Via de regra asd alegam que o sábado semanal não pode ser sombra, visto que, entre outras razões, foi estabelecido antes da entrada do pecado no mundo (Gn 2.2-3). Quanto a isso, porém, eles necessitam atentar para três coisas:
² Primeira: Que os sábados eram sombras, é a Bíblia que o diz textualmente e, portanto, não se trata de uma inferência ou dedução que possa ser julgada pelos nossos interlocutores. A Bíblia dá, ou não, a última Palavra? Estamos sendo norteados pela Bíblia ou pelas nossas próprias razões?
² Segunda: Talvez o sábado não tenha sido sombra inicialmente, mas, sem duvida, foi integrado ao conjunto das normas do Pacto firmado entre Deus e os judeus, como sombra; e é a Bíblia que o diz, como já vimos em Cl 2.16. Podemos refutar ao que está claramente exarado nas páginas do Livro dos livros?
² Terceira: Onde está escrito que Deus não poderia instituir uma sombra dos bens futuros, antes da entrada do pecado no mundo? Os que respondem dizendo que não está escrito, mas é óbvio, certamente ignoram que Deus é presciente e previdente. A Bíblia, porém, deixa claro que a entrada do pecado no mundo não pegou Deus de surpresa e desprevenido; senão, examine estas referências bíblicas: II Tm. 1.9; Ef. 1.4; I Pe. 1.2; Ap. 13.8; 17.8; Is. 46.10; etc..

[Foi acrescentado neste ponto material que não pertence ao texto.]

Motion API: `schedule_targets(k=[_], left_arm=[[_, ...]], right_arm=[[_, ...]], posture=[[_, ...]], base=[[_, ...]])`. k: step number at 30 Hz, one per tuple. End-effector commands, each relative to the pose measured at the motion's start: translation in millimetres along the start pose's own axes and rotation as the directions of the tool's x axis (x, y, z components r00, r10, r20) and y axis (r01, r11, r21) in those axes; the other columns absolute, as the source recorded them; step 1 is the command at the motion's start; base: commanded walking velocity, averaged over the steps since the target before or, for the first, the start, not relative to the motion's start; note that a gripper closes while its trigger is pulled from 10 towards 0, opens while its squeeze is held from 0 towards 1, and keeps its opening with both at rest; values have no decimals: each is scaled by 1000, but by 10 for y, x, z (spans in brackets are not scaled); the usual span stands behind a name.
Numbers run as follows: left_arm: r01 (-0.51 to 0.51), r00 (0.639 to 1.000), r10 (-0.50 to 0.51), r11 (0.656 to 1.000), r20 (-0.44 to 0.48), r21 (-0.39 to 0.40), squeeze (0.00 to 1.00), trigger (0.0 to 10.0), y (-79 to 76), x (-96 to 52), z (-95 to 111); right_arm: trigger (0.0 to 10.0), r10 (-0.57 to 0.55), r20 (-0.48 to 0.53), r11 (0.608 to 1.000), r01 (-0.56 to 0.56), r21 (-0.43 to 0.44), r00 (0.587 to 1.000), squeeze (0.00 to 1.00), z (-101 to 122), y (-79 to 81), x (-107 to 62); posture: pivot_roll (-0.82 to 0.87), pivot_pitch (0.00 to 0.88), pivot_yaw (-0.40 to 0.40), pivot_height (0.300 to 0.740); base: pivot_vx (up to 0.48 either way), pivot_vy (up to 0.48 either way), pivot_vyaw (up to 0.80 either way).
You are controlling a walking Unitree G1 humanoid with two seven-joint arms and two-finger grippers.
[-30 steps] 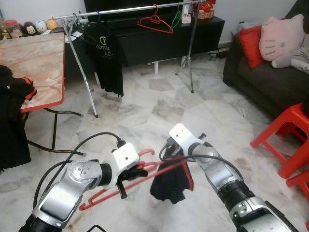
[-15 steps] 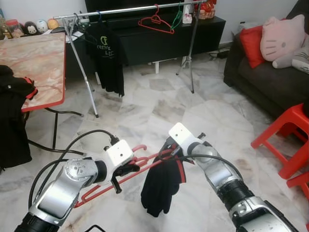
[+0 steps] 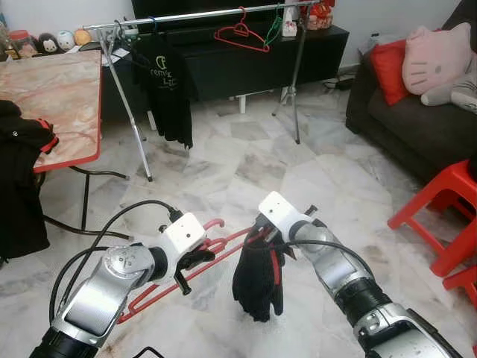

      A maneira paulina de alistar os dias de festa, a lua nova e os sábados é antiga, pois consta do Antigo Testamento. Para provar isso transcrevo aqui I Cr. 23.31, II Cr. 31.3 e Is. 1.13-14, respectivamente:
      “E oferecerem continuamente perante o Senhor todos os holocaustos, nos sábados, nas luas novas e nas festas fixas, segundo o número ordenado”;
      “A contribuição da fazenda do rei foi designada para os holocaustos: os holocaustos da manhã e da tarde, os holocaustos dos sábados, das luas novas e das festas fixas, como está escrito na Lei do senhor”;
      “Não continueis a trazer ofertas vãs; o incenso é para mim abominação. As luas novas, os sábados, e a convocação de assembléias... não posso suportar a iniqüidade e o ajuntamento solene! As vossas luas novas, e as vossas festas fixas, a minha alma as aborrece; já me são pesadas; estou cansado de as sofrer”.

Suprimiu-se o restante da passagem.